** What you will do **
Within the listing below, how many lines feature the word "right"? Reply with only that number.

START Provided data

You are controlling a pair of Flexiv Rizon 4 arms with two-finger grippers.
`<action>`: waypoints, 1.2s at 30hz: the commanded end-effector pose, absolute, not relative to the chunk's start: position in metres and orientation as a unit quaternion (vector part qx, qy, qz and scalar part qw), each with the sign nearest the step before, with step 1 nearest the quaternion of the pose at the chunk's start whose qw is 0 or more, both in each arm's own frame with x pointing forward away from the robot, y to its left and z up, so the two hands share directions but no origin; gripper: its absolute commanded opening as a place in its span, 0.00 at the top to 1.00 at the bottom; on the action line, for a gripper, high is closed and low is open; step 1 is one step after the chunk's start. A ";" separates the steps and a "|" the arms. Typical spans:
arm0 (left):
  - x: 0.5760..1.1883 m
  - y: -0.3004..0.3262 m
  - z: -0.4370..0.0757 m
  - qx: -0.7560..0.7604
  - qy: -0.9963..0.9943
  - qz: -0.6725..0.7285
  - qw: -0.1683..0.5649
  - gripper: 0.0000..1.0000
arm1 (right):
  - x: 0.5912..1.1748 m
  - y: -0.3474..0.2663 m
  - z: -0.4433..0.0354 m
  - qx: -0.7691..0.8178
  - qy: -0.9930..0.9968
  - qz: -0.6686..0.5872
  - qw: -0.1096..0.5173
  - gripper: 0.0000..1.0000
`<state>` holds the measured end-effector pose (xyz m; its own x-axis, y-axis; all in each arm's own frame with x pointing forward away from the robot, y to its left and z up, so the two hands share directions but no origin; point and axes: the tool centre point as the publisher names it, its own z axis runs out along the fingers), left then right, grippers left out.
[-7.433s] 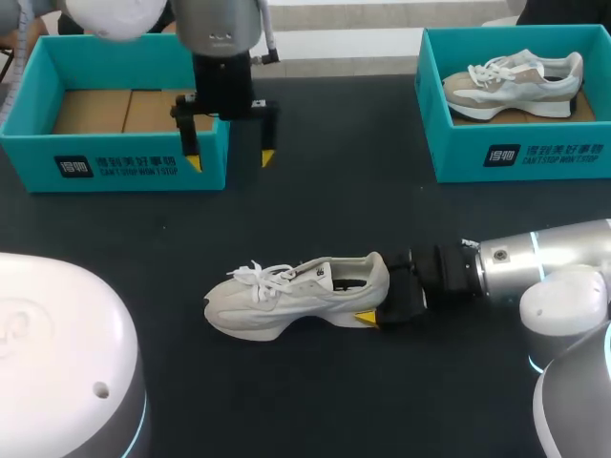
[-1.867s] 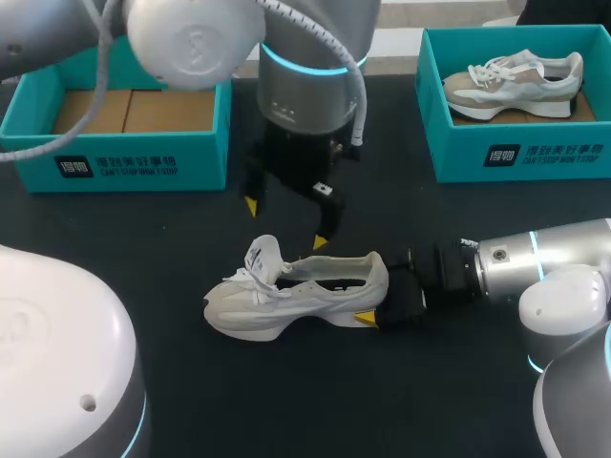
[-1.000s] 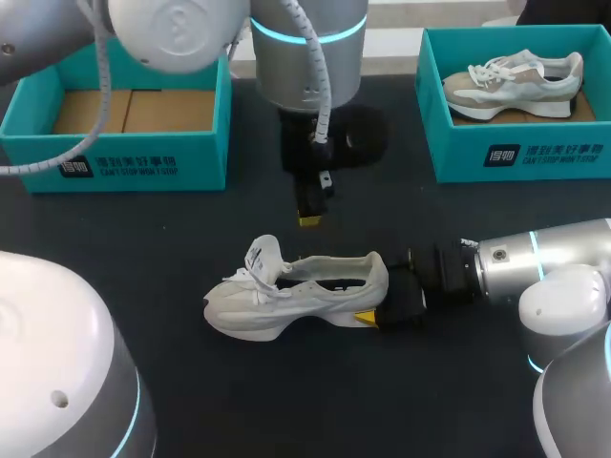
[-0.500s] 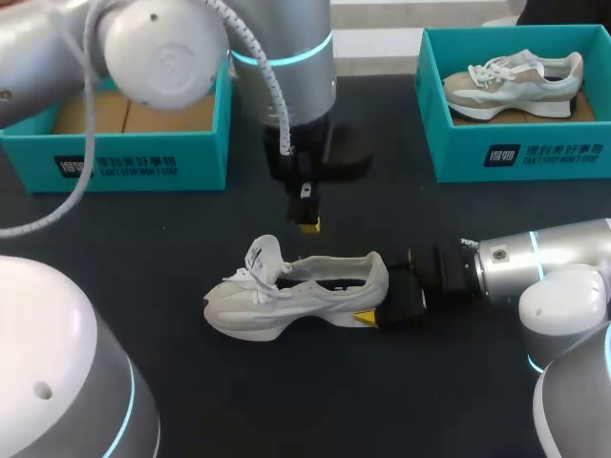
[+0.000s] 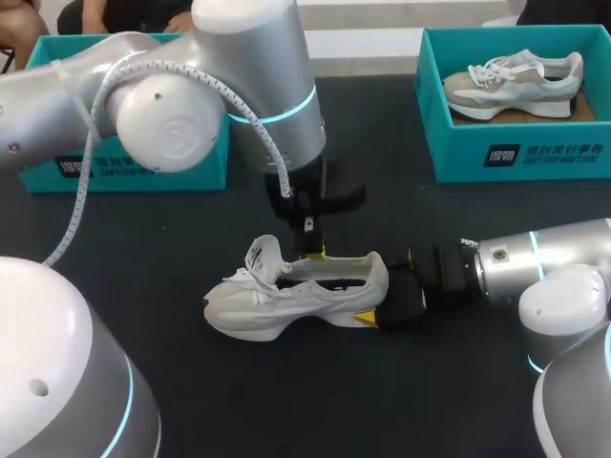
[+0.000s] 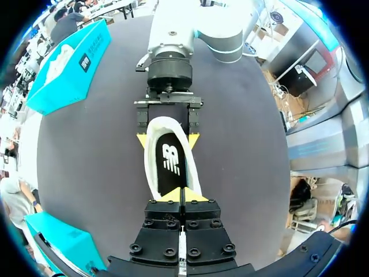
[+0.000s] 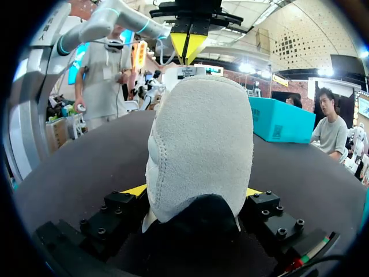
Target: Take the shoe out of the shoebox, open the shoe tongue, remove and reinsert the insole, then place the shoe into the shoebox
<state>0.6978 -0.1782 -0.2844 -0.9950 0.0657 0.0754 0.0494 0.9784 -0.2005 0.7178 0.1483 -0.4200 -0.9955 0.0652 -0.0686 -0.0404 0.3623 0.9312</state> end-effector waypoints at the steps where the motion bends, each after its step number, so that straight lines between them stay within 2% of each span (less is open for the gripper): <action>1: 0.698 -0.179 -0.285 -0.029 -0.994 0.098 0.041 1.00 | 0.721 0.154 -0.427 0.008 0.825 0.563 0.047 1.00; 19: 0.698 -0.179 -0.285 -0.029 -0.994 0.098 0.041 1.00 | 0.721 0.154 -0.427 0.008 0.825 0.563 0.047 1.00; 36: 0.717 -0.213 -0.358 -0.044 -0.989 0.125 0.070 1.00 | 0.721 0.154 -0.427 0.008 0.825 0.563 0.047 1.00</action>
<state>0.7124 -0.1976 -0.3350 -0.9889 0.0977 0.1123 0.0657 0.9635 -0.2595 0.7179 0.1483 -0.4200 -0.9955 0.0653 -0.0686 -0.0404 0.3623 0.9312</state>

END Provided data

** Response **
2